Constance Penley has found a handy way to get in touch with long lost friends---be named by Rolling Stone magazine as among the eight most dangerous minds in America and appear as a commentator for the Sci-Fi Channel's remastered, special edition of the original Star Trek series.

"I've been hearing from friends from my undergraduate days---and I'm not going to say how long ago that was," said Penley, professor and chair of UC Santa Barbara's Department of Film Studies. Her appearance on a television program that includes interviews with William Shatner and other Star Trek cast members and the nod from Rolling Stone has kept her phone busy and her e-mail jammed.

An article in Rolling Stone magazine profiled "notorious" academics whose scholarly works have been targets of outrage and centers of controversy. Penley was cited for her pioneering work in presenting pornography as a legitimate subject for film study.

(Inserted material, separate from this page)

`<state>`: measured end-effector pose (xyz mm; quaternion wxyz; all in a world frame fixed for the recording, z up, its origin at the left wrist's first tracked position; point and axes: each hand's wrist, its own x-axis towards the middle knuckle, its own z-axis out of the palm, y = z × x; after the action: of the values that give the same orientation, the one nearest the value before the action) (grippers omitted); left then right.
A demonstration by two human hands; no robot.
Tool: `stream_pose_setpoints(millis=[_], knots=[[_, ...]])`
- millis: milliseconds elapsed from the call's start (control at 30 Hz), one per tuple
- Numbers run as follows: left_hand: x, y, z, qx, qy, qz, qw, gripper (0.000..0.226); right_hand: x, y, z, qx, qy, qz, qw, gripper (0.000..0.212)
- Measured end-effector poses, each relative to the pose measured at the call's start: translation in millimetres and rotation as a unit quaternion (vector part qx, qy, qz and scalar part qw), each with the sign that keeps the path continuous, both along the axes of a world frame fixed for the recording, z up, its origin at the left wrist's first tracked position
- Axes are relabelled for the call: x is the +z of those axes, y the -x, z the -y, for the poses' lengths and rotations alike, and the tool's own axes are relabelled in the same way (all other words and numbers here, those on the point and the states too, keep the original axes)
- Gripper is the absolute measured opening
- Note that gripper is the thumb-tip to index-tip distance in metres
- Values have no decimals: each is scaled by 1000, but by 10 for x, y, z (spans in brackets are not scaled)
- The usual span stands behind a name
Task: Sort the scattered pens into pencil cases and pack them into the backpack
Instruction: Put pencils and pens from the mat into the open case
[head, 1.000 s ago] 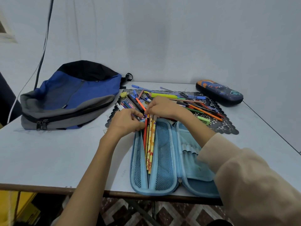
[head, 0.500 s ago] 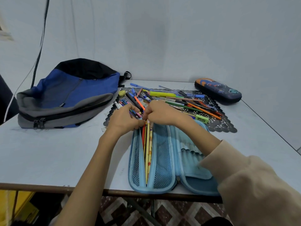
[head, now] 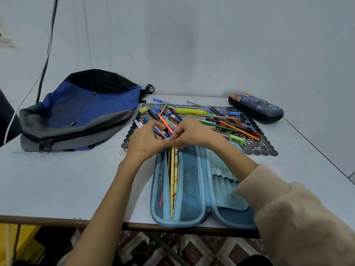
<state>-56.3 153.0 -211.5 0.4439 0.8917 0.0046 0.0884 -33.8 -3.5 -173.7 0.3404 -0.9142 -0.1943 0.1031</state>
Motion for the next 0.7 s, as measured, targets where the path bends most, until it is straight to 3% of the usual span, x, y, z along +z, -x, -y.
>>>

"The Rolling Stone honor was in fact earned awhile ago, because I started teaching the course in 1993. The student reaction has always been very positive, although they complain that the films are boring and I grade too hard. But they say that about all my classes!" Penley said. "At the time I didn't feel dangerous so much as endangered. Teaching pornography as a film genre is more acceptable now."

Acceptable enough to require a textbook: Linda Williams, UC Berkeley professor of film studies and rhetoric; Susie Bright, radical sex writer and UC Santa Cruz lecturer; and Penley are writing a book for academics interested in teaching such a course, titled "Porn 101."

When Penley first began teaching the class five years ago, she had to develop materials for the course, and fortuitously found historical films from the Institute for the Advanced Study of Human Sexuality in San Francisco. An organization called the Santa Barbara County Citizens Against Pornography vociferously opposed the course's existence at its first offering. The stir did not end there.

"Pat Robertson denounced the class on his evangelical talk show, the '700 Club,' as well," Penley said. "In a special on godlessness and public schools, Robertson said that 'a feminist teaching pornography is like Scopes teaching evolution'."

Penley seems to thrive on controversy. She took on Carl Sagan, the Challenger disaster, Star Trek and "slash" fiction in her exploration of the role of space travel in popular culture in a book titled, "NASA/TREK: Popular Science and Sex in America" (Verso, 1997), which in turn captured the attention of scientists who reviewed the book favorably in "Nature," "New Scientist," and "Space Policy." She also captured the attention of the producers of the Star Trek program.

"I am not so much a fan of Star Trek as I am a fan of the fans of the show," said Penley, who provides an academic's perspective to the 80-episode series. "I have spent the past 12 years studying the women who write pornography about Star Trek in so-called 'slash' fiction. The 'slash' serves as a code for same-sex relationships, as in 'K/S' for Kirk and Spock, in the amateur fan magazine (fanzine) world."

Penley's "pop culture moment" is not over yet. She has co-organized a "Public Affairs" panel on the ever unfolding Clinton-Lewinsky-Starr events for Thursday, Oct. 8 on campus, challenging anyone to come forth to present a fresh viewpoint on Starr et al. All participants are encouraged to wear navy blue dresses.